Clare Perkins is an endearing, matronly nurse, while Kasper Hilton-Hille’s mooning Mercutio – a bum-flashing, camp, boozy, hypersexualised portrayal – verges on excess (one less bum flash might have sharpened its impact), yet for anyone familiar with the chaos of teenage boys, it is an entertaining interpretation. Clark Gregg delivers a tormented Capulet, deftly balancing patriarchal rigidity with fleeting empathy.
However, these thrilling performances are often undermined by ill-considered choices in lighting and sound. The arbitrary insertion of The Boomtown Rats’ “I Don’t Like Mondays” confuses and unsettles audiences, and the inclusion of a Big Thief track feels unnecessary in a play already saturated with guilt, grief, and tragedy. Icke punctuates the production with a looming alarm clock that beeps like a vital signs monitor throughout – a wholly superfluous addition to a play already defined by its compressed timeframe.
Where irritation verges on the unbearable is in lighting designer Jon Clark’s use of sudden explosions of white light to mark the “what could have happened” scenes. For a production likely to draw audiences in the over-50 bracket, a word of caution: a pre-show check-in with one’s GP might be advisable – these strobe-like flashes are not merely blinding, they are positively assaultive, and the accompanying volume threatens to rattle the very bones.

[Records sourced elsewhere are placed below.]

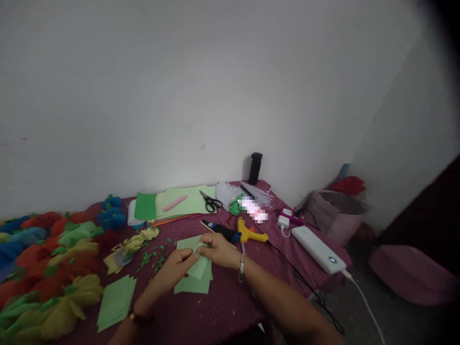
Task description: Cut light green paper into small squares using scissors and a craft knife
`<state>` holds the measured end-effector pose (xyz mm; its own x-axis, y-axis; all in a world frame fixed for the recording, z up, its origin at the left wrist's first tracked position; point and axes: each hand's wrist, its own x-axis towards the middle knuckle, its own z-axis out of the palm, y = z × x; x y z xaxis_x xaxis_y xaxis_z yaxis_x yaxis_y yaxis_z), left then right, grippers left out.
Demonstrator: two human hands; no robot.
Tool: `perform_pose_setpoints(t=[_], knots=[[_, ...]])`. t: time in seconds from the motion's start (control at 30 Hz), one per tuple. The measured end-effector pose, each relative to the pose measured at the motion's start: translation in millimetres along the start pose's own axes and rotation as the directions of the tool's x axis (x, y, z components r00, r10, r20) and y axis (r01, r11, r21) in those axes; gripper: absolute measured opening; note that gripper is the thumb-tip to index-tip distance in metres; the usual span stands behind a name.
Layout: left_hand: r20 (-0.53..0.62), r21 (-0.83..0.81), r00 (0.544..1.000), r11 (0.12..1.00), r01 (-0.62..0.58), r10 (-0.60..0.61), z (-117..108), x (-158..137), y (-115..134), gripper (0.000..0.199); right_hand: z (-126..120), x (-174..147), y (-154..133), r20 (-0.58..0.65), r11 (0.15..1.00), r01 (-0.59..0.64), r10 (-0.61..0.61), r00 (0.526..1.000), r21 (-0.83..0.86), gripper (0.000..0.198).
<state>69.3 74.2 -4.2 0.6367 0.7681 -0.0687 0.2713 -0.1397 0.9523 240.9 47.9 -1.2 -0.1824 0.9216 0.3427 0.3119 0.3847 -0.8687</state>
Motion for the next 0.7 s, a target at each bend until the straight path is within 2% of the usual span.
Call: perform_pose_setpoints(t=[0.07, 0.13, 0.2, 0.27, 0.33, 0.37, 0.53, 0.7], knots=[[0.038, -0.019, 0.999, 1.0, -0.014, 0.015, 0, 0, 0, 0.04, 2, 0, -1, 0.041, 0.996, -0.057, 0.055, 0.998, 0.063, 0.015], [-0.016, -0.02, 0.998, 0.998, -0.06, 0.06, 0, 0, 1, 0.04, 5, 1, 0, 0.029, 0.966, -0.157, 0.154, 0.988, 0.205, 0.016], [-0.153, -0.017, 0.983, 0.994, -0.105, 0.101, 2, -1, 2, 0.039, 11, 1, 2, 0.013, 0.879, -0.242, 0.259, 0.966, 0.411, 0.026], [-0.277, -0.025, 0.954, 0.992, -0.122, 0.11, 4, -2, 2, 0.038, 19, 1, 5, 0.046, 0.755, -0.28, 0.315, 0.948, 0.593, 0.038], [-0.345, -0.068, 0.935, 0.992, -0.105, 0.076, 5, -2, 0, 0.038, 27, 1, 9, 0.108, 0.666, -0.306, 0.322, 0.94, 0.68, 0.045], [-0.367, -0.105, 0.929, 0.99, -0.09, 0.046, 6, -2, -2, 0.038, 30, 1, 10, 0.136, 0.648, -0.327, 0.327, 0.935, 0.688, 0.047], [-0.455, -0.241, 0.888, 0.969, -0.059, -0.059, 5, -1, -7, 0.04, 38, -1, 11, 0.157, 0.679, -0.414, 0.408, 0.899, 0.607, 0.048], [-0.483, -0.253, 0.873, 0.965, -0.067, -0.066, 5, -2, -3, 0.041, 33, -2, 10, 0.077, 0.823, -0.345, 0.349, 0.934, 0.451, 0.052]])
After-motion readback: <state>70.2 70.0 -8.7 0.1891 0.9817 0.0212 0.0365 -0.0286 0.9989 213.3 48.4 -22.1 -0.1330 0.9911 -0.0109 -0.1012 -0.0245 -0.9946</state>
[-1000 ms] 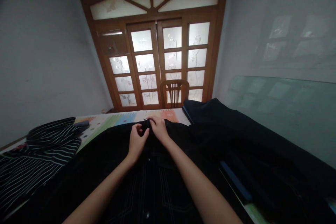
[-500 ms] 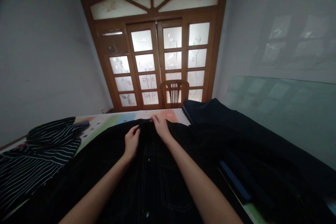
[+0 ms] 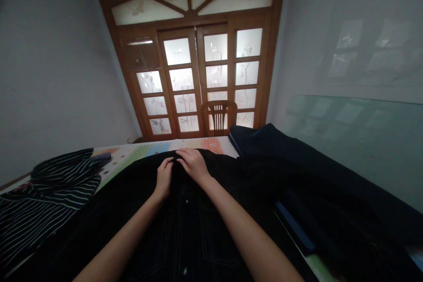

Like set designer Hildegard Bechtler’s garish alarm clock, they hammer home that this is a play obsessed with sliding-door moments, quite literally enacted on stage. If attendees were somehow unaware of this, one might begin to question the standard of English education in this country.
This tendency reaches its apex in the final scene, where Juliet and Romeo awaken to replay the life they might have had: a baby is swooped in, and older versions of the leads shuffle in front of the audience, slow-dancing with their younger selves. For a play teeming with violent, thrilling delights, it is ultimately undone by violent, unnecessary ends.